Die Diskussion bleibt. Auch unter Österreichs prominenten Frauen, die WOMAN zum Thema durchgerufen hat. "Ich würde nie und nimmer abtreiben", sagt Katrin Reisinger, 33. Die Schauspielerin findet, dass damit "zu leichtfertig umgegangen wird. Denn eine Abtreibung bedeutet, einen Menschen zu töten. Und wer alt genug ist, ein Kind zu zeugen, sollte sich auch über die Folgen bewusst sein."

In Österreich ist die Fristenlösung - Straffreiheit bei Abtreibung bis zur zwölften Woche, danach nur mit Indikation eines Arztes - seit 30 Jahren gesetzlich verankert.
Nach offiziellen Schätzungen werden hierzulande 30.000 bis 45.000 Abtreibungen pro Jahr durchgeführt.
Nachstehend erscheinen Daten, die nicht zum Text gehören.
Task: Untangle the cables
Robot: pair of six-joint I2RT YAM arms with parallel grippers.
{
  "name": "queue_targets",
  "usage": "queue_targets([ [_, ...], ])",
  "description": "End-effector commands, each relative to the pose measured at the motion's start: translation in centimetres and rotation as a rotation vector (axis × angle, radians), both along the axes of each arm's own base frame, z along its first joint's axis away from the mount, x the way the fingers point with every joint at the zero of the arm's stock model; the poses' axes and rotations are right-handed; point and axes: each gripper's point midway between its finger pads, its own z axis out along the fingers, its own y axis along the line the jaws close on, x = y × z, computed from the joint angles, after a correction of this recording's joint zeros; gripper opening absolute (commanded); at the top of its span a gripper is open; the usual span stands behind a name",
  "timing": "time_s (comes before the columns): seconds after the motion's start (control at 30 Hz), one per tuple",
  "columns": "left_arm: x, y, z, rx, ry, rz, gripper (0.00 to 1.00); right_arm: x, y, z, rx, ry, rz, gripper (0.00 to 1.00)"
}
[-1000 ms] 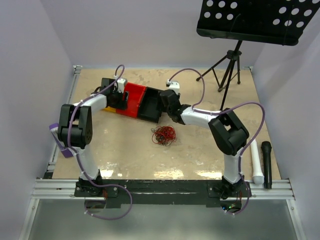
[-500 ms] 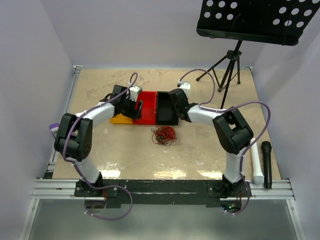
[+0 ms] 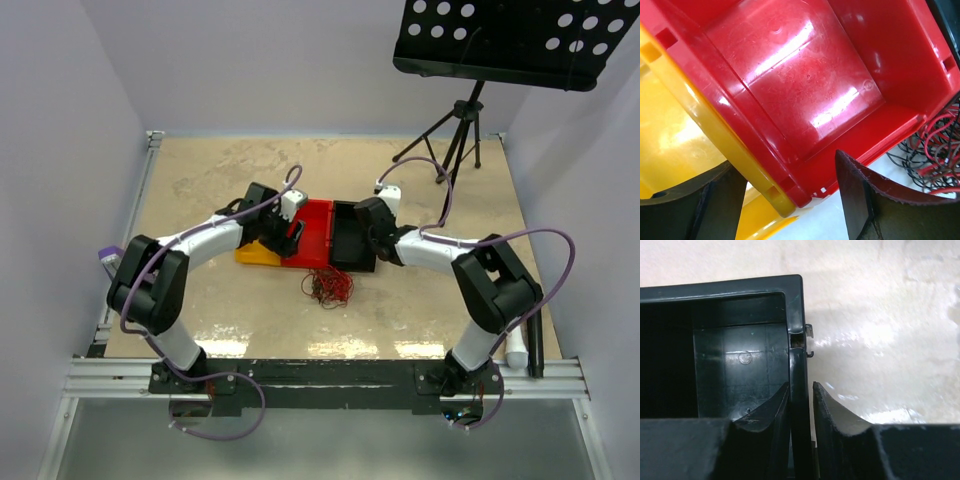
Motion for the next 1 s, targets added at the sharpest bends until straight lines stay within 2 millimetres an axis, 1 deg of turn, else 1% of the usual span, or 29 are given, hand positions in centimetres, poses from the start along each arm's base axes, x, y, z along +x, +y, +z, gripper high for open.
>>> queue_targets([
  [0.0, -7.0, -3.6, 0.0, -0.034, 0.107, -0.247, 0.75, 0.0, 2.3, 1.6, 0.117, -0.028, 0.017, 0.28],
  [0.1, -8.6, -4.2, 0.1, -0.019, 0.137, -0.296, 0.79, 0.1, 2.6, 1.5, 0.122, -0.016, 0.02, 0.3],
  [0.13, -9.0, -4.1, -0.1, -0.008, 0.149, -0.306, 0.79, 0.0, 2.6, 1.5, 0.128, -0.014, 0.021, 0.34],
  [0.17, -9.0, -4.0, -0.2, 0.003, 0.15, -0.302, 0.81, -0.2, 2.7, 1.4, 0.133, -0.01, 0.023, 0.39],
  [0.2, -8.6, -3.7, -0.1, 0.021, 0.138, -0.288, 0.82, -0.4, 2.6, 1.5, 0.136, -0.009, 0.018, 0.42],
  [0.23, -8.0, -3.4, 0.1, 0.043, 0.114, -0.273, 0.85, -0.7, 2.4, 1.7, 0.148, -0.017, 0.003, 0.46],
  [0.27, -7.3, -3.1, 0.6, 0.059, 0.081, -0.258, 0.88, -1.2, 2.2, 2.6, 0.172, -0.038, -0.004, 0.48],
  [0.3, -6.4, -2.8, 1.6, 0.07, 0.04, -0.237, 0.89, -1.7, 2.0, 4.3, 0.206, -0.077, -0.009, 0.52],
  [0.33, -5.4, -2.5, 2.5, 0.079, 0.005, -0.217, 0.92, -2.4, 1.7, 5.1, 0.231, -0.095, -0.019, 0.55],
  [0.37, -4.5, -2.4, 3.8, 0.076, -0.022, -0.203, 0.94, -2.9, 1.5, 6.1, 0.25, -0.114, -0.022, 0.57],
  [0.4, -3.5, -2.0, 5.1, 0.076, -0.038, -0.185, 0.95, -3.6, 1.3, 6.7, 0.26, -0.119, -0.018, 0.59],
  [0.43, -2.8, -2.0, 6.7, 0.067, -0.056, -0.18, 0.96, -4.0, 1.2, 7.4, 0.272, -0.131, -0.017, 0.59],
  [0.47, -2.3, -1.6, 7.8, 0.065, -0.058, -0.175, 0.97, -5.0, 1.3, 7.8, 0.277, -0.123, -0.001, 0.6],
  [0.5, -1.6, -1.4, 9.3, 0.063, -0.08, -0.168, 0.97, -5.8, 1.8, 7.9, 0.293, -0.112, 0.03, 0.6],
  [0.57, -1.5, -1.3, 11.6, 0.064, -0.117, -0.171, 0.99, -7.8, 3.4, 8.1, 0.34, -0.09, 0.106, 0.61],
  [0.63, -2.0, -1.2, 13.0, 0.046, -0.13, -0.175, 1.0, -10.1, 5.0, 7.4, 0.361, -0.037, 0.173, 0.61],
  [0.67, -2.5, -1.1, 13.2, 0.042, -0.12, -0.179, 1.0, -11.0, 5.3, 6.8, 0.36, -0.006, 0.188, 0.62],
  [0.73, -3.8, -0.7, 12.8, 0.047, -0.081, -0.189, 1.0, -13.4, 6.8, 6.7, 0.375, 0.023, 0.245, 0.64],
  [0.77, -4.3, -0.5, 12.2, 0.054, -0.067, -0.19, 1.0, -14.1, 7.0, 6.3, 0.377, 0.042, 0.253, 0.65],
  [0.8, -4.5, -0.2, 11.6, 0.059, -0.068, -0.189, 1.0, -14.4, 6.7, 5.7, 0.374, 0.058, 0.24, 0.65],
  [0.83, -5.0, 0.3, 10.0, 0.077, -0.054, -0.183, 1.0, -14.3, 6.4, 5.3, 0.368, 0.066, 0.217, 0.66],
  [0.87, -4.7, 0.3, 9.6, 0.08, -0.069, -0.178, 1.0, -14.1, 6.1, 4.9, 0.355, 0.066, 0.203, 0.66],
  [0.9, -4.8, 0.6, 8.4, 0.098, -0.057, -0.175, 1.0, -13.5, 5.7, 4.8, 0.331, 0.057, 0.174, 0.66],
  [0.97, -4.4, 1.0, 6.3, 0.138, -0.028, -0.159, 1.0, -11.8, 5.6, 5.5, 0.309, 0.027, 0.146, 0.63],
])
Eine hohe Zahl, die Österreich an die Spitze der EU-Länder katapultiert (Italien: 27, Deutschland 11, Niederlande: 10, Frankreich: 23). Österreich ist neben Portugal und Luxemburg das einzige EU-Land, in dem es keine derartige Meldepflicht gibt. Dazu Alexandra Bösch-Kemter, Leiterin der Serviceabteilung des Ambulatoriums für Schwangerenhilfe am Wiener Fleischmarkt: "Der überwiegende Teil der Frauen hat versucht, eine ungewollte Schwangerschaft zu verhindern. Die meisten unerwünschten Schwangerschaften entstehen aus Verhütungspannen, Anwendungsfehlern und leider immer noch aufgrund mangelnder Information." Es sei schlichtweg Unsinn, so die Lebens- und Sozialberaterin weiter, "dass Frauen Abtreibung als Verhütungsmittel einsetzen".

Verhütung als Problem
"Heutzutage gibt es wirklich verlässliche Verhütungsmittel", sagt Dagmar Koller, 63, und erinnert sich an die Zeit, als es keine Pille gab. "Als ich in jungen Jahren völlig mittellos schwanger wurde und nach einer Odyssee durch einige Länder endlich einen Arzt fand, der mir half, obwohl Abtreibung verboten war, fühlte ich mich schon sehr befreit." Dennoch steht der Musicalstar heute der Fristenlösung skeptisch gegenüber. "Das soll nicht heißen, dass ich die Fristenlösung prinzipiell ablehne. Aber ich bin sehr katholisch und finde, wenn ein Ei befruchtet ist, ist auch Leben da. Und damit soll man nicht leichtfertig umgehen."

Deutlicher Rechtsruck
Allen Diskussionen zum Trotz begrüßt jedoch die Mehrheit der Österreicherinnen die geltende Regelung. "Die konservativen Positionen der schwarz-blauen Regierung haben allerdings ihre Ausstrahlung", ist Heide Schmidt, 55, Leiterin des Instituts für eine offene Gesellschaft, überzeugt. "Alltagsgespräche setzen Frauen wieder unter Druck, Fundamentalistenvereine werden lauter, die Zahl der ÄrztInnen, die Abtreibungen vornehmen, wird geringer. Es besteht die Gefahr eines Rückfalls in die Zeit, in der Abtreibung ein Privileg jener war, die es sich leisten konnten."